La diète eut encore à s'occuper de la censure et de la sanction que lui demandait le gouvernement pour l'établissement d'un collége de censure. La commission se prononça contre l'établissement du collège et contre la censure même, mais seulement par la raison que cette affaire n'avait pas été traitée selon les formes constitutionnelles, c'est-àdire, d'accord avec la nation. La commission reconnaissait, toutefois, que, s'il convient de donner une liberté de mouvement à la presse, il convient, d'un autre côté, d'en prévenir les abus possibles. En conséquence, la commission proposait le règlement mixte qui suit: « Seront soumis à une

censure préventive les écrits de moins de vingt feuilles d'impression et tous journaux et écrits périodiques. Il est défendu d'imprimer des ouvrages contenant des attaques contre le roi et la constitution du pays, des ouvrages immoraux ou irreligieux. Les ouvrages religieux seront censurés par des personnes appartenant à la religion dont l'ouvrage traitera. »

La question religieuse, traitée ici incidemment dans son rapport avec la censure, avait été plusieurs fois, dans le courant de l'année, l'objet des sollicitudes du gouvernement et des discussions de la diète.

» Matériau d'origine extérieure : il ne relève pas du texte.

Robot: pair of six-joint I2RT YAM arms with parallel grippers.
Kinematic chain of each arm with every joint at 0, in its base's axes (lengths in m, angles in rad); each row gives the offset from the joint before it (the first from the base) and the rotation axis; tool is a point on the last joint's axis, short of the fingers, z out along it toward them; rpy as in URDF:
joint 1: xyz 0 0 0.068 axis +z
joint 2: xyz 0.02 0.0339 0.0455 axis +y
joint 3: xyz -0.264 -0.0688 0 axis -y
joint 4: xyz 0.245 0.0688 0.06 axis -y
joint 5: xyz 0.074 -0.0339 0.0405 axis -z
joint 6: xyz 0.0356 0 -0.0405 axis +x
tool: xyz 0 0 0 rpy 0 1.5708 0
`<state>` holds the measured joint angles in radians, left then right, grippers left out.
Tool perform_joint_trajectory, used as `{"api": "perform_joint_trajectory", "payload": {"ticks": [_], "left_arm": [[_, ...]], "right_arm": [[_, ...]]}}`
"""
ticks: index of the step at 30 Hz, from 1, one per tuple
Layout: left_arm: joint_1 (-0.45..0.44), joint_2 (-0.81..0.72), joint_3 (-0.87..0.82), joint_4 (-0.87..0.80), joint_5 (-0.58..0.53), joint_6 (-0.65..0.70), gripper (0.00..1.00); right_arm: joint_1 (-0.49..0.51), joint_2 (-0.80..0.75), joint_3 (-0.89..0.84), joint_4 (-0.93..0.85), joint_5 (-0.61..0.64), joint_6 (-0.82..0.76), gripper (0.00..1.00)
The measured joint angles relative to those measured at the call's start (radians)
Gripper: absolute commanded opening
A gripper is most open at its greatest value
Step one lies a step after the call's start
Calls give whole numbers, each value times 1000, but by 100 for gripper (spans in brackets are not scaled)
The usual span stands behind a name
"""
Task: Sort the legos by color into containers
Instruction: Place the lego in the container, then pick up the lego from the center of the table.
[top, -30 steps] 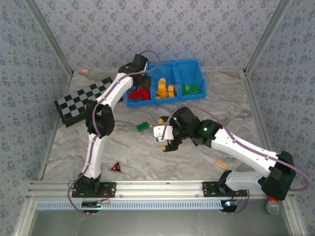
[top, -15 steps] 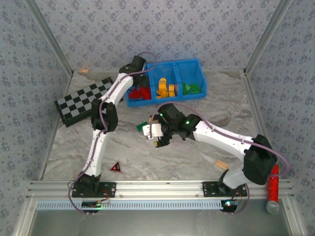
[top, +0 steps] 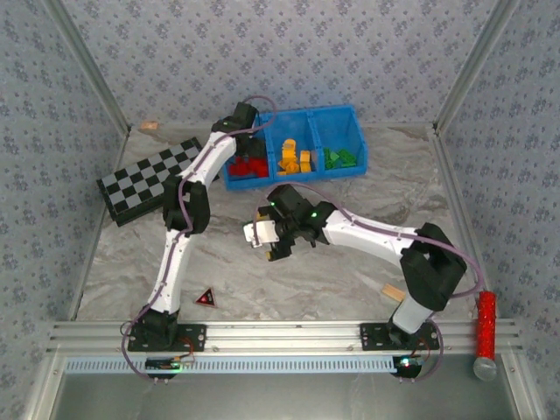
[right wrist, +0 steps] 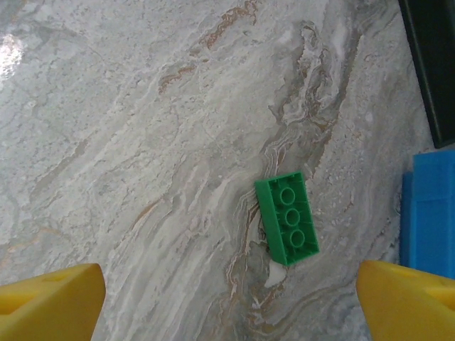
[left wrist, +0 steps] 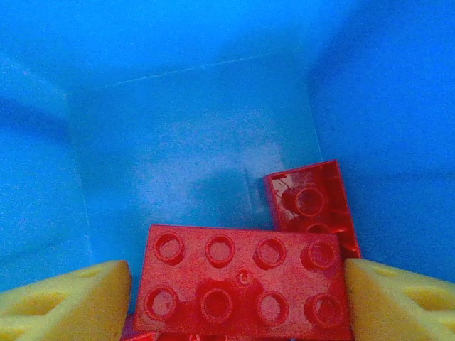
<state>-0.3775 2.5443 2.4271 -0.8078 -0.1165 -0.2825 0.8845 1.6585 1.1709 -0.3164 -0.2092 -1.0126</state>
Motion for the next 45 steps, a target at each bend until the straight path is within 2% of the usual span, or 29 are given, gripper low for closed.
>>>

Lé 6 juillet, il fut donné lecture à la diète d'un rescrit impérial dans lequel S. M. l'empereur exprimait son opinion sur divers projets de lois concernant les affaires religieuses, et notamment sur les mariages mixtes. L'empereur était disposé à admettre le principe suivant lequel les enfants nés d'un mariage mixte devraient suivre la religion de leur père; mais S. M. désirait conserver aux époux la liberté de faire des conventions sur la question de savoir dans quelle religion les enfants seraient élevés. S. M. exprimait ensuite le vœu que le projet de loi relatif aux mariages mixtes fût modifié dans ce sens.

Le 22 juillet parut un autre décret du gouvernement, qui demandait aux États de faire connaitre au pays l'établissement d'un collége de jésuites pour l'éducation des jeunes nobles, collége récemment fondé à Lemberg. Ce décret fut considéré comme illégal par les États, parce que, dans le premier titre, troisième chapitre, de la première partie de la loi fondamentale, il est expressément interdit de parler de l'ordre des jésuites. Par conséquent, les États ne donnèrent aucune suite à l'ordre émané du Roi.

Enfin, les deux comitats de Tolna et de Hont votèrent une adresse à l'Empereur, pour appeler l'attention de S. M. sur la persécution à laquelle les catholiques de la Pologne sont en butte de la part du gouvernement russe.